I'm scared of dying alone, are you?

I didn’t realise that I was frightened of dying alone. In my darkest hours when I have felt that life is no longer worth living I have fantasised about necking a little white shot of Pentobarbital and slipping away alone in nature or in my bed. Of course that fantasy is somewhat quashed by the laws around Euthanasia here in the UK and the cost (on average you’re looking at around £10k) of being supported by an organisation like Dignitas in Switzerland.

Anyway, I digress as I am not currently experiencing those thoughts, I am working hard on practicing mindfulness and self-compassion, and you know what, I think that is changing dramatically the value I actually place on life, and on my own life in particular.

On Wednesday, as you may have read in my previous post, a dear friend of mine died. She was told only 3 weeks ago that she had terminal cancer, in her lungs, bones and brain and that she had approximately 2 months to live. So she spent the last 3 weeks celebrating her life in her beloved garden, drinking wine, and being cared for day and night by her dearest friends along with a fantastic team of NHS and charity palliative carers. She even hosted a party in that same garden just a week after she had the shocking diagnosis and prognosis. She spent the day enjoying her friends and courageously held court and allowed those that loved and admired her very much to say their goodbyes. I visited her just last week and we sat in nature, admiring the flowers and the work on said garden that one of her close companions in life had done for her. I asked her if there was some excitement about the adventure that dying may be (let's face it none of us know how or when it will be for us) and she said “Yes.” She told me that she hadn't realised how much she meant to people and I said I thought that was probably exactly why she did mean so much to people. She spent her last day at her lovely home drinking and reminiscing with her close friends and what I call her 'adopted' family. She suffered some pain for a couple of hours that was managed by the district nurse who was supporting those that were caring for her in her last weeks, and then breathed a final quiet, peaceful, breath and left life.

My fantasies about dying alone, about controlling when and how I die seem ridiculous to me now. I will remember my friend as a stoic and brave woman who faced death as she faced life, honestly and full-on. I am inspired by the love that was shown to her to continue to develop my own support system as I do not want to live or die alone. I want to feel the hand of someone I love and their final kiss on my cheek. I want to hear the laughing of friends in my final hours and most of all I want my nearest and dearest to know how much I love them as I know they love me.

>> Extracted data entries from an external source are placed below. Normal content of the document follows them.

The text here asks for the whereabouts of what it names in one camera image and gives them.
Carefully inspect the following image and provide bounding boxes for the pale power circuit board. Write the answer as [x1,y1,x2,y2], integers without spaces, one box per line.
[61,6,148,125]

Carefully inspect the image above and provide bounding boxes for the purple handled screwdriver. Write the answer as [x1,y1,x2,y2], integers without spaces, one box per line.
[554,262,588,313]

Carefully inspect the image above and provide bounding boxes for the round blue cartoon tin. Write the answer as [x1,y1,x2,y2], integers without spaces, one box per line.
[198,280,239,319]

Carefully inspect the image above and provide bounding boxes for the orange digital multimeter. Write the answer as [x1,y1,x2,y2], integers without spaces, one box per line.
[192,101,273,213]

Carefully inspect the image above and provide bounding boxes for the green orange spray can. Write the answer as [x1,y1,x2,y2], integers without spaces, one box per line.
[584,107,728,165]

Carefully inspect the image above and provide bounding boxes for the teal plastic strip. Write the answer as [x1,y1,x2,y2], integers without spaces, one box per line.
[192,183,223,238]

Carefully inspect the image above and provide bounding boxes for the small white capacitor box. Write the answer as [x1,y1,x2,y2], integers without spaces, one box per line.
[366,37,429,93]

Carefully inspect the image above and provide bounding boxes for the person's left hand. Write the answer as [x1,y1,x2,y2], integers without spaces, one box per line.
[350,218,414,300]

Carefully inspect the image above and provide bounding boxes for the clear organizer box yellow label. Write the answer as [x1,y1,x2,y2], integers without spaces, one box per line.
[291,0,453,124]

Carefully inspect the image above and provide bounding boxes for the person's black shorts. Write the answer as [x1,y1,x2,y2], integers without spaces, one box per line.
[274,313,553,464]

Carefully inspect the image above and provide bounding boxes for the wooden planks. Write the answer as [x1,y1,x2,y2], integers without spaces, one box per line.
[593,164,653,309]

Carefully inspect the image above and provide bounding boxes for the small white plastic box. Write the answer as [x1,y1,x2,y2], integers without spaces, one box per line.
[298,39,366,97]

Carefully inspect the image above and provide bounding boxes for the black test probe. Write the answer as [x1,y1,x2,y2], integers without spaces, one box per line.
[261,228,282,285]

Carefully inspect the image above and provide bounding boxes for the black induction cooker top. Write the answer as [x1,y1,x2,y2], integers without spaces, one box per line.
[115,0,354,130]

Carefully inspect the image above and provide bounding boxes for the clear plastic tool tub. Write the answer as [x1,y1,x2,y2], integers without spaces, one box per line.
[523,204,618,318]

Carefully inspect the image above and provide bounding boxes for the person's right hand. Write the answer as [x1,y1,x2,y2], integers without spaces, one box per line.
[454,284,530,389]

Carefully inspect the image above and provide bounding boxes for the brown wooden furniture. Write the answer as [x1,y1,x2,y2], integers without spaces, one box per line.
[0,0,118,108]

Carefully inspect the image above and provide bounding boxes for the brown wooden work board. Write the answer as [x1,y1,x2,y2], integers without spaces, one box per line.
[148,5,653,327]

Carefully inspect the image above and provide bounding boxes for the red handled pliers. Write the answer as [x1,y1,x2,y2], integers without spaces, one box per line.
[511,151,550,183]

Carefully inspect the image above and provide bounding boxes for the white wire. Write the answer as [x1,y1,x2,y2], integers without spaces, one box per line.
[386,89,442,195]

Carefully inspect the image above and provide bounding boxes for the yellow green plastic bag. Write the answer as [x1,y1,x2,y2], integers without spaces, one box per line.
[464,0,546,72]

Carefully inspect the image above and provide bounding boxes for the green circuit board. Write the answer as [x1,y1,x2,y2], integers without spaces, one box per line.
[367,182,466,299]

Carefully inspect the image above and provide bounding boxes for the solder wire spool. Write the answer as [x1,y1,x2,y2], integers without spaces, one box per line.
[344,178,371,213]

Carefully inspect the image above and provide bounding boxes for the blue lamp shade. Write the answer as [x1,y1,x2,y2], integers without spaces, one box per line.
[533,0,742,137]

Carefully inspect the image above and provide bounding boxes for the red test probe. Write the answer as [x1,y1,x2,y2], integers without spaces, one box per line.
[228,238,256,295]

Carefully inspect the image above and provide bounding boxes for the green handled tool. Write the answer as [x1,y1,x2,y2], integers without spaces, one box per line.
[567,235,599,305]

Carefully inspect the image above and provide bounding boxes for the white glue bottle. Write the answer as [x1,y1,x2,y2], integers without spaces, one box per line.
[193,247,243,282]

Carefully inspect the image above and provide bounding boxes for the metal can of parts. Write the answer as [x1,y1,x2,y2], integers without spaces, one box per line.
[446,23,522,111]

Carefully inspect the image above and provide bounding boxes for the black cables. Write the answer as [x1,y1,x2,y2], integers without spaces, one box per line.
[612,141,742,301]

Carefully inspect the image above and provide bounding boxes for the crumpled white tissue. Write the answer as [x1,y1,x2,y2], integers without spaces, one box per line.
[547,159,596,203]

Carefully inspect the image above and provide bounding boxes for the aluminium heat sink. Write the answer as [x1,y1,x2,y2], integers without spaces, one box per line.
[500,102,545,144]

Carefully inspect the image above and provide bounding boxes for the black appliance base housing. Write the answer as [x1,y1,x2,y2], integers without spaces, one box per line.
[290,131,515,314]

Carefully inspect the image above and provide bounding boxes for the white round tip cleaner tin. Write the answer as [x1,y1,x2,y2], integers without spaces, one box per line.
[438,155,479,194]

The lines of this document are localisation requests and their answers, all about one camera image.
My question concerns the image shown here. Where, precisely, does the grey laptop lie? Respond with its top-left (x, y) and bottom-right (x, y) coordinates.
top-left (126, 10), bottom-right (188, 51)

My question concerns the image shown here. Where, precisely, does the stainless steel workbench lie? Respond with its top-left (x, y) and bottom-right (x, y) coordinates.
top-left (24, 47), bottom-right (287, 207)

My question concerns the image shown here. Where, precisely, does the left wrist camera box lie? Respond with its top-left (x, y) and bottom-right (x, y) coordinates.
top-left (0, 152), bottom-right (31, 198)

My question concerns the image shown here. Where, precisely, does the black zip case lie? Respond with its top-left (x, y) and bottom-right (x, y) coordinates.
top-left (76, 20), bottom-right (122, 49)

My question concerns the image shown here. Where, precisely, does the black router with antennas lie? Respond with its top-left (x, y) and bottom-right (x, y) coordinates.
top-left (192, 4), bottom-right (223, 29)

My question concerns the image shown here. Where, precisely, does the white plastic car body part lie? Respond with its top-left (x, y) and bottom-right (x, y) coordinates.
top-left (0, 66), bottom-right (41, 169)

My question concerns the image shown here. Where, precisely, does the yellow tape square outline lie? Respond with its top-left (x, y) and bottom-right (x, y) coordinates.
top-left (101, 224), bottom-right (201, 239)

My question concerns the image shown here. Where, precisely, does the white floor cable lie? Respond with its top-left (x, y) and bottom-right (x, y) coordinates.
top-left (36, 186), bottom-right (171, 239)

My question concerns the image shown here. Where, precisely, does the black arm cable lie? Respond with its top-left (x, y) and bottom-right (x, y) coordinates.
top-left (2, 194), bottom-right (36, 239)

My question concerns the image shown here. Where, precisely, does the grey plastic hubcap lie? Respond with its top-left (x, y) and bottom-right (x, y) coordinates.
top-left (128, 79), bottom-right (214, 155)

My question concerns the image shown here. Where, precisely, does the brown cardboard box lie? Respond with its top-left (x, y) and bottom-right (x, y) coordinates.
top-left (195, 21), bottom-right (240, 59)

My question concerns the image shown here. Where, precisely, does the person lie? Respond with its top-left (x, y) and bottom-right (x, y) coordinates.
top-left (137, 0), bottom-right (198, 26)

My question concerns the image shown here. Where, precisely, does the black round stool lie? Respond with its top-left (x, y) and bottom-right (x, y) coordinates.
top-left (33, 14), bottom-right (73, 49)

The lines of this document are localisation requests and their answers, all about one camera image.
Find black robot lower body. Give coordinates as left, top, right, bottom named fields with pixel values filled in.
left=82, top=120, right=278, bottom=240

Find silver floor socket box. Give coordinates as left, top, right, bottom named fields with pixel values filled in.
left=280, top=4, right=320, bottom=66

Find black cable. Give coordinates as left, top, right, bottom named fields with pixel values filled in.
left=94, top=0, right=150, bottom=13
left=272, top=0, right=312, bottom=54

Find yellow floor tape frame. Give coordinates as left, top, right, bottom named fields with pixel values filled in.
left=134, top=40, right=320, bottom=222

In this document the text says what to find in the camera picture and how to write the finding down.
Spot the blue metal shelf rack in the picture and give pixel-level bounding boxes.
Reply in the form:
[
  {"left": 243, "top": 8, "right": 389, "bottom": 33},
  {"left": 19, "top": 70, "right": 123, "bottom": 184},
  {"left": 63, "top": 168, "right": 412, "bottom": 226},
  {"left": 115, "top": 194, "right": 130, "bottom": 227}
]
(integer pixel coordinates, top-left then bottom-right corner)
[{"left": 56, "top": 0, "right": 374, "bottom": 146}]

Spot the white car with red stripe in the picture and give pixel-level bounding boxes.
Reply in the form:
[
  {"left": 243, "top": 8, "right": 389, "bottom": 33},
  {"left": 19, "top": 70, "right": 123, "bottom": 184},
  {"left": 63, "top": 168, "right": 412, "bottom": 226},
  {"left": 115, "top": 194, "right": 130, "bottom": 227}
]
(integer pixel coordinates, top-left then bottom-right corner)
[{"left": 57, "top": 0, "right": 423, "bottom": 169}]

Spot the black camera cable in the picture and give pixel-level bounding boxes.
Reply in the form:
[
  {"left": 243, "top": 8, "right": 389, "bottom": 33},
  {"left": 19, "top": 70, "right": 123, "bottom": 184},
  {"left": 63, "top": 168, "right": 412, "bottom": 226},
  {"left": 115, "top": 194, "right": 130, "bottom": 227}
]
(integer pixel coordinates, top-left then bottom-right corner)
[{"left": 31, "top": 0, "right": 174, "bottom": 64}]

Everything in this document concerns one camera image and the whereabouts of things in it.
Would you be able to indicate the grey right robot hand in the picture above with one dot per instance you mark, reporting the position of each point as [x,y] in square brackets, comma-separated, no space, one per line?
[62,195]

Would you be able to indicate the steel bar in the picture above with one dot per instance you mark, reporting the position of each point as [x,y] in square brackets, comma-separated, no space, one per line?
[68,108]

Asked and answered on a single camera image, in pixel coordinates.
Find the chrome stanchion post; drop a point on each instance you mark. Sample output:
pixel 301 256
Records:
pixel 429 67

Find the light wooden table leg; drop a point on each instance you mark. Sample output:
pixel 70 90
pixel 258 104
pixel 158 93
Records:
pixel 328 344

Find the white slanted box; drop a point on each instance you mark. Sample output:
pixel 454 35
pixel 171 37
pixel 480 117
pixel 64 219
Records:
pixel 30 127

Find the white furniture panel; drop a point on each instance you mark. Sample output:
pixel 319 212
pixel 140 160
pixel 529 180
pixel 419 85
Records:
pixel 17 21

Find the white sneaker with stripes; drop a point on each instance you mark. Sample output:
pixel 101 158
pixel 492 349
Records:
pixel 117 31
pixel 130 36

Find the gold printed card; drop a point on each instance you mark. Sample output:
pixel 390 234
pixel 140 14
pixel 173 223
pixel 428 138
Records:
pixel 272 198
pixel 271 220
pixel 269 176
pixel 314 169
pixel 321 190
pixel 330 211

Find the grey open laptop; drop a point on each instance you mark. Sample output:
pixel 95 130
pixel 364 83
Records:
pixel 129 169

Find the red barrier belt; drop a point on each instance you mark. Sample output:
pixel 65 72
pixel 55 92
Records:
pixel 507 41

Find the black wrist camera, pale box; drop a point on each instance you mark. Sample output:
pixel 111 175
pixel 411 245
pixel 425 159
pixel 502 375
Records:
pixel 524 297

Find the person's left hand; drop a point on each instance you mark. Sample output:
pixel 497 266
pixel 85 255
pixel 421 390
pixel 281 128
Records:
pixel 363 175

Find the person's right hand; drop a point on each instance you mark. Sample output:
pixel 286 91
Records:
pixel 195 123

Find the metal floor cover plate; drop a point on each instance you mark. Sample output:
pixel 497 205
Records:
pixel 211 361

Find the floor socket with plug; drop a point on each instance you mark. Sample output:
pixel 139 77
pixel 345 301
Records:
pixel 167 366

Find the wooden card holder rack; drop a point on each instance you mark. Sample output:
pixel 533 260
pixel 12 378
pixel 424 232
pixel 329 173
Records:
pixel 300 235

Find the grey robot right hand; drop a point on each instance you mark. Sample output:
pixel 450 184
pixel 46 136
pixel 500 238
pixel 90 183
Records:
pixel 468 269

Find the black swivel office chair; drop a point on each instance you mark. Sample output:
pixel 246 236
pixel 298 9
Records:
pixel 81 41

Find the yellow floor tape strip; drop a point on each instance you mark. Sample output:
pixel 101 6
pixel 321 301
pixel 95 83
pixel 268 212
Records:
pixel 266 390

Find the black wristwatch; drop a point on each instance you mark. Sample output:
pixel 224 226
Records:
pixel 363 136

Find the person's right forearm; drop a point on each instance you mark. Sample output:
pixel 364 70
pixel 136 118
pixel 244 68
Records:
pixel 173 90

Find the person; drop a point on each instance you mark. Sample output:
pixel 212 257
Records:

I am scared of dying alone, and it's taken many years for me to drop the brash “I'm not scared of dying” act and to face up to the preciousness of life and love and friends, whether that be one friend or many. My father too was in the bosom of this family when he died 3 years ago and although his death was a struggle for him physically it was also full of love, I could feel its' presence in the room as his body became still and lifeless.

Life is for living, it's for laughing and loving too and for letting people know how much they mean to you and opening to receiving love back from people. Reach out for help if you feel you need it, for whatever reason, tell your family that you love them if you can, and remember that death could come to any of us at any time. Imagine if you will, how you would feel if these were your last few minutes on earth. Would you have any regrets? Do you want to die alone?

1 comment:

  1. What a beautiful piece of writing. I think we are all fearful of dying...that fear of loss of control and a passage into the unknown. For me it is also about leaving loved ones behind and not sharing in their onward journey. Certainly your friend's positivity and courage gives me pause for thought about my fears. Thank you.